As he uttered this opinion, Maso decorously raised his cap, and pursued his straitened walk with the industry of a caged tiger. It was so unusual for one of his condition to obtrude on the discourse of the fair and noble, that the party exchanged looks of surprise; but, the Signor Grirnaldi, more accustomed than most of his friends to the frank deportment and bold speech of mariners, from having dwelt long on the coast of the Mediterranean, felt disposed rather to humor than to repulse this disposition to talk.

"Thou art a Genoese, by thy dialect," he said, assuming as a matter of course the right to question one of years so much fewer, and of a condition so much inferior to his own.

"Signore," returned Maso, uncovering himself again, though his manner betrayed profound personal respect rather than the deference of the vulgar, "I was born in the city of palaces, though it was my fortune first to see the light beneath a humble roof. The poorest of us are proud of the splendor of Genova la Superba, even if its glory has come from our own groans."

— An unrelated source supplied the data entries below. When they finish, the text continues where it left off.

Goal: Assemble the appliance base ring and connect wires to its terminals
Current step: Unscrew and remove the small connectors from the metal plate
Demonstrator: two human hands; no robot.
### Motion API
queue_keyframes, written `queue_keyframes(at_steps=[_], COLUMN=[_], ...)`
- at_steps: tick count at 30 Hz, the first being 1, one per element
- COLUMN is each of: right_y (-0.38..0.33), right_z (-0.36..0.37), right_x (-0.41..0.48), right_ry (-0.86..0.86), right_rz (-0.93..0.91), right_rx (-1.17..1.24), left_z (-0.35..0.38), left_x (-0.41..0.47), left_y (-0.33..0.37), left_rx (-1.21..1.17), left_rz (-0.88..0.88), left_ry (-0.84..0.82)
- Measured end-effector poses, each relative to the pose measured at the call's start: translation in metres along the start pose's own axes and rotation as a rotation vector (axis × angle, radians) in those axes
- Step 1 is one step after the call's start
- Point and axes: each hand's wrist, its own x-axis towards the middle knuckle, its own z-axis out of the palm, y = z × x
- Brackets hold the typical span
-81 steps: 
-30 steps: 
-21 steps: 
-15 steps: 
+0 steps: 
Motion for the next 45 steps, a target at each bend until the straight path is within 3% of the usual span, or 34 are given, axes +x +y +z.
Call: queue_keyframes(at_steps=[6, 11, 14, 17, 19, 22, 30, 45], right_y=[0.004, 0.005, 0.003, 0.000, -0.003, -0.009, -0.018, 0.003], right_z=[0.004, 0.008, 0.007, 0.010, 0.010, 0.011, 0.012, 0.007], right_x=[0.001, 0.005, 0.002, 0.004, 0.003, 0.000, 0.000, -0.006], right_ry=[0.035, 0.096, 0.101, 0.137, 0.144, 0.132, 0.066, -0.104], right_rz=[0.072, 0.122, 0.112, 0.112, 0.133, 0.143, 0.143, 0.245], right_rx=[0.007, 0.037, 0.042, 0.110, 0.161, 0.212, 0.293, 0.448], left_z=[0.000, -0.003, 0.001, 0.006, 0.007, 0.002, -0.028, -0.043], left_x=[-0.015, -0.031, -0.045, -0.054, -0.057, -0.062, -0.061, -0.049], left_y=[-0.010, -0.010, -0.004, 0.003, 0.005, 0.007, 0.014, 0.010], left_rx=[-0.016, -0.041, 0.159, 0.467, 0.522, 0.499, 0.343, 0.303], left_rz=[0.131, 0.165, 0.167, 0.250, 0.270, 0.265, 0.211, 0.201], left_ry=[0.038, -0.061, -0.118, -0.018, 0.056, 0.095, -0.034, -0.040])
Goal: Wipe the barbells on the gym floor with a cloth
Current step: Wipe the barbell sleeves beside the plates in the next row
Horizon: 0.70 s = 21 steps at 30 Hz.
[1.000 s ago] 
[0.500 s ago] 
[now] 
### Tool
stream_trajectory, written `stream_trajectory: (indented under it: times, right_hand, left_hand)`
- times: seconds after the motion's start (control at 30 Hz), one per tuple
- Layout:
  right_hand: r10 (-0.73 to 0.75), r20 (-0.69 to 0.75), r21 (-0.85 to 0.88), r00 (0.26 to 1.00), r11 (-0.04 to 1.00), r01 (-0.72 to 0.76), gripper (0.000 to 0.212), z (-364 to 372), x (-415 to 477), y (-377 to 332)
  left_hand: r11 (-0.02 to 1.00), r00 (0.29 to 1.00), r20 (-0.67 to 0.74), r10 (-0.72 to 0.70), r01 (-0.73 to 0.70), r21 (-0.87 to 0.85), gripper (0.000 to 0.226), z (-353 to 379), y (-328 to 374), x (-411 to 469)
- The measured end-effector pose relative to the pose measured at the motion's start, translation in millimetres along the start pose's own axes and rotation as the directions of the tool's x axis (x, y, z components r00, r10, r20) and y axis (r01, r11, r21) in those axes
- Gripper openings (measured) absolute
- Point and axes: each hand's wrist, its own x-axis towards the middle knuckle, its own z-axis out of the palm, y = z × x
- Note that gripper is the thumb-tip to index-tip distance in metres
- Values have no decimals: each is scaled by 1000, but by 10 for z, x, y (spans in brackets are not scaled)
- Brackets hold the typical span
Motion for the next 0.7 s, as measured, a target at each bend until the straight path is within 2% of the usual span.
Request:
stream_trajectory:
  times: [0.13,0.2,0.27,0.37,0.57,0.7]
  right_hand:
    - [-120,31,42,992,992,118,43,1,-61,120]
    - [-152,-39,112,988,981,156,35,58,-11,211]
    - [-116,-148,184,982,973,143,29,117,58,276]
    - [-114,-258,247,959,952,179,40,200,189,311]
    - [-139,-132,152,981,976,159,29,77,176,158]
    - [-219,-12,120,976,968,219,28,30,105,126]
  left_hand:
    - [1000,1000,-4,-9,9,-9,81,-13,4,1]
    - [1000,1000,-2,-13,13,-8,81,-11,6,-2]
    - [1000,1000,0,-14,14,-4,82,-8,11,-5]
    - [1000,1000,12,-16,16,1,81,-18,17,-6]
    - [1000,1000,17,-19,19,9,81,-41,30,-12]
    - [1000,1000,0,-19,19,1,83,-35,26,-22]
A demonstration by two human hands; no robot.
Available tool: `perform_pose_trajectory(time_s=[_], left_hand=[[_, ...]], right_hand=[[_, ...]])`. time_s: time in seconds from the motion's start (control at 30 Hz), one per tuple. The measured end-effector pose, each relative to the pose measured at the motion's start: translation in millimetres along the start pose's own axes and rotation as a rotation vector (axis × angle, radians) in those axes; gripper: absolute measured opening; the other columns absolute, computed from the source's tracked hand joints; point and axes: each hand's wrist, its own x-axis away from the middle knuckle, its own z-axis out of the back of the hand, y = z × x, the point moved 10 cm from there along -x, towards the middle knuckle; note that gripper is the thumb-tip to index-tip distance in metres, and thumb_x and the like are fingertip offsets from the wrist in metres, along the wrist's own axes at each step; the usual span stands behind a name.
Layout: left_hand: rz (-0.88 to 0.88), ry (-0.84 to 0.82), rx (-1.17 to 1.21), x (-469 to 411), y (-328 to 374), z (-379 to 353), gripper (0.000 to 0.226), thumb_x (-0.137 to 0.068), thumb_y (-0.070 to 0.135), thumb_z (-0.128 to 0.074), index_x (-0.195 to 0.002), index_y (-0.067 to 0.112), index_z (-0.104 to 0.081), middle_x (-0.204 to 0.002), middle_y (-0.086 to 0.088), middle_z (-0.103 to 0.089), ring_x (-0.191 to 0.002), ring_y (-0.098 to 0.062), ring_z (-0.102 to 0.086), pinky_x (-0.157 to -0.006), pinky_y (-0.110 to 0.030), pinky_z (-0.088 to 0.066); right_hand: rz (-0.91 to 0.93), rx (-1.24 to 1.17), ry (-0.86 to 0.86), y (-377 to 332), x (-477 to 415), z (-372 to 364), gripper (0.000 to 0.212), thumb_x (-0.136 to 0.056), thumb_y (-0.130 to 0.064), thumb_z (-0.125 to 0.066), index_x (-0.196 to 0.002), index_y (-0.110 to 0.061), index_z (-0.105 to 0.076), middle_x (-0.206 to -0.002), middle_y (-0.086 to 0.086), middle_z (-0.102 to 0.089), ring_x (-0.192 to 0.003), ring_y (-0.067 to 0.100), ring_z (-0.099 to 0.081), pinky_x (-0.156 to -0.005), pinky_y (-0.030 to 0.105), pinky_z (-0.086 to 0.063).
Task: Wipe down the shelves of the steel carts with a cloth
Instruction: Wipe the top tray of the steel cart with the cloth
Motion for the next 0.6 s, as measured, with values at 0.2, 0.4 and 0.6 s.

The Signor Grimaldi frowned. But, ashamed to permit himself to be disturbed by an allusion so vague, and perhaps so unpremeditated, and more especially coming as it did from so insignificant a source, his brow regained its expression of habitual composure.

An instant of reflection, told him it would be in better taste to continue the conversation, than churlishly to cut it short for so light a cause.

"Thou art too young to have had much connexion, either in advantage or in suffering," he rejoined, "with the erection of the gorgeous dwellings to which thou alludest."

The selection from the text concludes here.